Invitees consisted of all men and women aged 50 to 69 living in the three pilot NHS Boards. They were identified by the Community Health Index (CHI) and sent a test kit and invitation to participate via the postal service from a single Screening Unit located in Dundee. The CHI is a unique identifying number for everyone registered with a general practitioner in Scotland and is made up of date of birth followed by four digits from which gender can be identified. Completed tests were sent back in the post to the Unit Laboratory for analysis using specially designed hygienic foil envelopes. Individuals with a positive test were contacted by a specialist nurse who organized colonoscopy after obtaining informed consent.

Data for the KPIs were accumulated by data collectors employed by the Screening Unit and analysed by Information Services Scotland, a Division of NHS National Services Scotland. For the purposes of this analysis, gender and age were identified by the CHI and deprivation was assessed by place of residence (identified by post code) using the Scottish Index of Multiple Deprivation (SIMD).¹¹ The version of SMID used for this analysis comprised six domains: income, employment, education, housing, health and access to facilities.

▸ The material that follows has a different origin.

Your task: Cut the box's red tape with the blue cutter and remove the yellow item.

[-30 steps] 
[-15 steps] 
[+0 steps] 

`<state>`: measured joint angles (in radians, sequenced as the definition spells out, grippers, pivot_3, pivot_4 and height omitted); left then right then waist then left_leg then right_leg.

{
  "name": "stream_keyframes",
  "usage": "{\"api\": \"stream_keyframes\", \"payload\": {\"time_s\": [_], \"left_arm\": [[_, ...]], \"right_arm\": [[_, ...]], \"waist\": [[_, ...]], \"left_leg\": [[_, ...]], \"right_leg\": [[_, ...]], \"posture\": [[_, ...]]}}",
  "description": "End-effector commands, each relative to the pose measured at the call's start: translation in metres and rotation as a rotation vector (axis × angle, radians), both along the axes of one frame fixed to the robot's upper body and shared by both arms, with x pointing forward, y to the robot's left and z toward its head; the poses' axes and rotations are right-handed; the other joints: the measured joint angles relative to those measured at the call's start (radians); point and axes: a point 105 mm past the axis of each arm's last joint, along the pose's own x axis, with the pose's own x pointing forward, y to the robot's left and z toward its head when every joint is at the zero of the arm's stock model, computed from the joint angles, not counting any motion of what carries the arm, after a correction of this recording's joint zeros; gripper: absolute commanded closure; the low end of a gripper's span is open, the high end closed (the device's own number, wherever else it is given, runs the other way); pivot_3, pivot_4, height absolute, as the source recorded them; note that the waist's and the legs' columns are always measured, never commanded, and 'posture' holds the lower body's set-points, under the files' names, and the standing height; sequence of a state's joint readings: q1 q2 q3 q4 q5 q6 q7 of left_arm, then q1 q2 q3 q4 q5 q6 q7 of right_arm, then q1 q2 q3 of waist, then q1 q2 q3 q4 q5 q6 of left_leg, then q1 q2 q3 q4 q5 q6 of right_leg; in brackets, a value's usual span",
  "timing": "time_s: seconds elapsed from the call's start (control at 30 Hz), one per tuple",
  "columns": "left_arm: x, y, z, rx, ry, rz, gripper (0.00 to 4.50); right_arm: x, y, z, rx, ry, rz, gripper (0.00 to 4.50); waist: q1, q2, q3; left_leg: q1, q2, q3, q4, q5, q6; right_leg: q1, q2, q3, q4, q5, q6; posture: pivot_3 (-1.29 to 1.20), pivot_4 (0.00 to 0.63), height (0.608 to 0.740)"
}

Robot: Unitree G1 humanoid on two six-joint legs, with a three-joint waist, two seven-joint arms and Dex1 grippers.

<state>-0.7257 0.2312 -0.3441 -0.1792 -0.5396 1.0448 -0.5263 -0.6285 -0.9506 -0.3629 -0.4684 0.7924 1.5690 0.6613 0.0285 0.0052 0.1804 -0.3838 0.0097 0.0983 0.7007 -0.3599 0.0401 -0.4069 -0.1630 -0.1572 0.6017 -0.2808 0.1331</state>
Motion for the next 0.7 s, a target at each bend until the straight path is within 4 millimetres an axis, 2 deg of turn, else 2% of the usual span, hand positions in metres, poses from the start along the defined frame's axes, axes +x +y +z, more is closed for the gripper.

The study population was subdivided into two groups according to gender, into four categories according to age at invitation (50-54, 50-59, 60-64 and 65-69 years) and into five categories according to the quintile of deprivation (1: least deprived quintile, 5: most deprived quintile). Pivot tables were then created to allow scrutiny of the KPIs according to gender, age and deprivation category and the results are presented here. In all cases the statistical significance of the observed trends was estimated by means of tests for linear trend using binomial regression. These tests were used to determine whether observed correlations were reliable. No correlations between age, gender and deprivation were found, and therefore adjusted analyses were not carried out.

Results

Associations between the study categories (gender, age and deprivation) and screening uptake, uptake of colonoscopy, positivity rate, cancer detection rate and positive predictive value (PPV) for cancer were sought, and the results are described below under these headings.

Uptake

In the first round 304,245 people were invited and a gFOBT test result was obtained in 167,415; in the second round these figures were 309,803 and 164,077; and in the third round they were 317,864 and 175,853. This gives a first round uptake of 55.0%, a second round uptake of 53.0% and a third round uptake of 55.3%. In all three rounds uptake increased with increasing age (Table 1) and decreased with increasing levels of deprivation (Table 2). Uptake by women was consistently higher than by men in all age groups and in all deprivation categories.

Table 1

Uptake of FOBT and age range (numerator in brackets)

Age range	Women				Men
Age range	50-54	55-59	60-64	65-69	50-54	55-59	60-64	65-69	P value
Round 1	57.1% (49,113)	60.4% (37,137)	62% (33,281)	60.4% (31,239)	45.8% (51,125)	49.8% (37,001)	53.5% (31,546)	56.2% (27,740)	F < 0.001 M < 0.001
Round 2	51.9% (23,224)	57.5% (24,275)	60.4% (20,523)	60.6% (18,989)	42% (19,392)	47.8% (20,396)	51.9% (16,921)	56.5% (15,875)	F < 0.001 M < 0.001
Round 3	53.3% (24,993)	60.2% (26,903)	63.3% (22,909)	63.9% (20,174)	44.1% (21,408)	50.2% (22,764)	54.8% (19,238)	59.2% (17,004)	F < 0.001 M < 0.001

Overall, there was a significant positive association between uptake and increasing age (P < 0.001), and the overall uptake in women was higher than that in men (P < 0.001)

Table 2

Uptake of FOBT and deprivation category (numerator in brackets)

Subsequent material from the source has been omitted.